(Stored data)
——

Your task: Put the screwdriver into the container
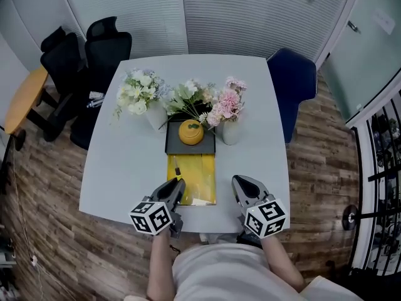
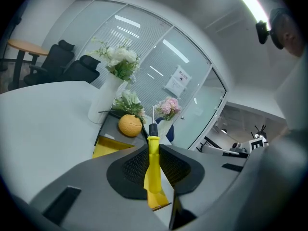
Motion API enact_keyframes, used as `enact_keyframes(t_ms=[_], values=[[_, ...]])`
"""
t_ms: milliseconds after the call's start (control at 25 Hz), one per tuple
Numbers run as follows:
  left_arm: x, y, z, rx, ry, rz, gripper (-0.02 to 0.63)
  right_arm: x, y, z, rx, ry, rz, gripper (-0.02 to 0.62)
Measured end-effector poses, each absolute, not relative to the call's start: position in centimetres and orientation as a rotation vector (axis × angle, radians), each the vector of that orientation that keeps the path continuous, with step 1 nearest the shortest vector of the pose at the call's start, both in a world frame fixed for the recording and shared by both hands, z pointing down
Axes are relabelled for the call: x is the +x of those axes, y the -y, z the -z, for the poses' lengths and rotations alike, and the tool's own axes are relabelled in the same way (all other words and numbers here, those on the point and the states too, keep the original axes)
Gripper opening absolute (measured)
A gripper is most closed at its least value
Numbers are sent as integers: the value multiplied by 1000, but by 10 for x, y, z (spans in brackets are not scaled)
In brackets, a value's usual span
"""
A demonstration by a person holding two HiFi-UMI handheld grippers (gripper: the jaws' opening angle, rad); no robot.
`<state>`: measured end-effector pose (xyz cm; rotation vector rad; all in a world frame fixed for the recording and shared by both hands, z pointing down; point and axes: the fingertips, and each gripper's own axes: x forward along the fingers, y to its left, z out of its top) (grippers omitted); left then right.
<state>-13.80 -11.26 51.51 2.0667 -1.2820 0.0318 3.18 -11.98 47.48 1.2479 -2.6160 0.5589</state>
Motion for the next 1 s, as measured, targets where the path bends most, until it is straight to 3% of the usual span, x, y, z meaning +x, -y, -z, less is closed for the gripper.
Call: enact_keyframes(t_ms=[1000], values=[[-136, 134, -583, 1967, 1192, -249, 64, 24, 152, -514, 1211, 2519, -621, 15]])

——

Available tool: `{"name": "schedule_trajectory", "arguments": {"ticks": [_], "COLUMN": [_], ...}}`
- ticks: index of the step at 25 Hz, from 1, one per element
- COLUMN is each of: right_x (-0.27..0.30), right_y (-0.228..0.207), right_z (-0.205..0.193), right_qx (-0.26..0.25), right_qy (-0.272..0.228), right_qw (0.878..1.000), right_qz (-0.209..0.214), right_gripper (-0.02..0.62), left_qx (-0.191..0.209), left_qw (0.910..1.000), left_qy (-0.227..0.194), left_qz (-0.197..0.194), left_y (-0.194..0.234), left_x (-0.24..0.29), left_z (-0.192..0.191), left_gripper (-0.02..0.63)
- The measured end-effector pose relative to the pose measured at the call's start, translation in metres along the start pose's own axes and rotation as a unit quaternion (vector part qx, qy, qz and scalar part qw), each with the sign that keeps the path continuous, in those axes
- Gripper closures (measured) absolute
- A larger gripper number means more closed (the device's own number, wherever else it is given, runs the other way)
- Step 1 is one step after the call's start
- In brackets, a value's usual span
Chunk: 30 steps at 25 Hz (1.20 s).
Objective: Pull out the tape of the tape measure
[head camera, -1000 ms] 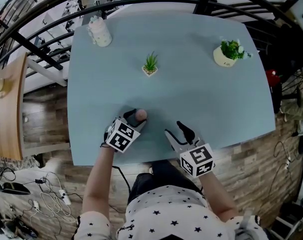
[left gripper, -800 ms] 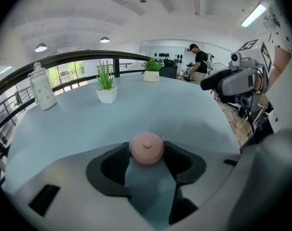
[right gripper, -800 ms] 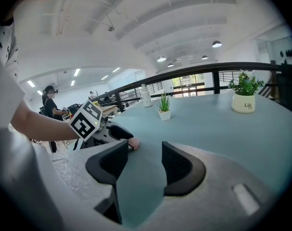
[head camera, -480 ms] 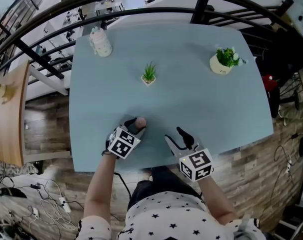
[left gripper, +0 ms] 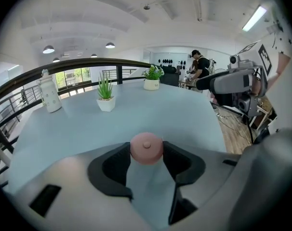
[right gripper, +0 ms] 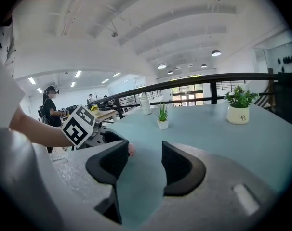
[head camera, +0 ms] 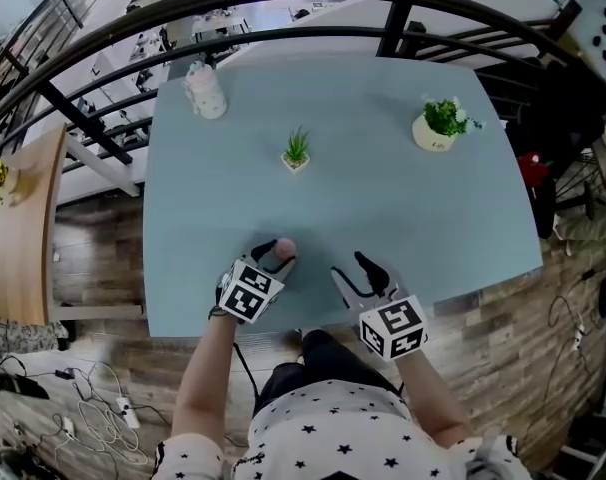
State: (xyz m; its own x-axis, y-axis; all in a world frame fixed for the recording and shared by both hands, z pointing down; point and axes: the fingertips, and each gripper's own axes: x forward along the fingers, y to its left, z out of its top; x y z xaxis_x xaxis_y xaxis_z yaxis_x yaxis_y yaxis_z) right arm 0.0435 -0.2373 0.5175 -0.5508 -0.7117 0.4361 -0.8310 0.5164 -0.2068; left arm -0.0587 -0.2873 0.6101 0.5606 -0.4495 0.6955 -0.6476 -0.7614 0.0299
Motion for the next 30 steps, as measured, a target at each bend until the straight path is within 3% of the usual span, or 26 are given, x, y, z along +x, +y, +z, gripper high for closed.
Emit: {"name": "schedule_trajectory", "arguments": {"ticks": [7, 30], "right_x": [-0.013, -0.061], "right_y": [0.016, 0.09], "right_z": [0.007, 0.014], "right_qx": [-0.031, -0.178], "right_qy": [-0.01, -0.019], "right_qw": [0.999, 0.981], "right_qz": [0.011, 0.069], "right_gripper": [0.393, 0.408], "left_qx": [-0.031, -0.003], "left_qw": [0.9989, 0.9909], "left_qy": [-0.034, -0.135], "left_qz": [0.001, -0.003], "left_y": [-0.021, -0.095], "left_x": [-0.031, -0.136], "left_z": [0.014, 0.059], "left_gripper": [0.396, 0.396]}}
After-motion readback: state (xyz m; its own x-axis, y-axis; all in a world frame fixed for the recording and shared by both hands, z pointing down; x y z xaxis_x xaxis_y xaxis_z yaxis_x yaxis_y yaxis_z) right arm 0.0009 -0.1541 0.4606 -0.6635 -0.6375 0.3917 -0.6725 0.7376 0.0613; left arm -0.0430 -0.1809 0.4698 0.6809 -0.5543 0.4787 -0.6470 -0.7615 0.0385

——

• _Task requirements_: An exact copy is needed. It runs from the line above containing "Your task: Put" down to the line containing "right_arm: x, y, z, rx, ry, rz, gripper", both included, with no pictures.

• _Answer space_:
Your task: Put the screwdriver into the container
Motion API enact_keyframes, used as `enact_keyframes(t_ms=[_], values=[[_, ...]])`
"""
t_ms: milliseconds after the call's start (control at 25 Hz), one per tuple
Numbers run as follows:
  left_arm: x, y, z, rx, ry, rz, gripper (-0.02 to 0.63)
  right_arm: x, y, z, rx, ry, rz, gripper (-0.02 to 0.62)

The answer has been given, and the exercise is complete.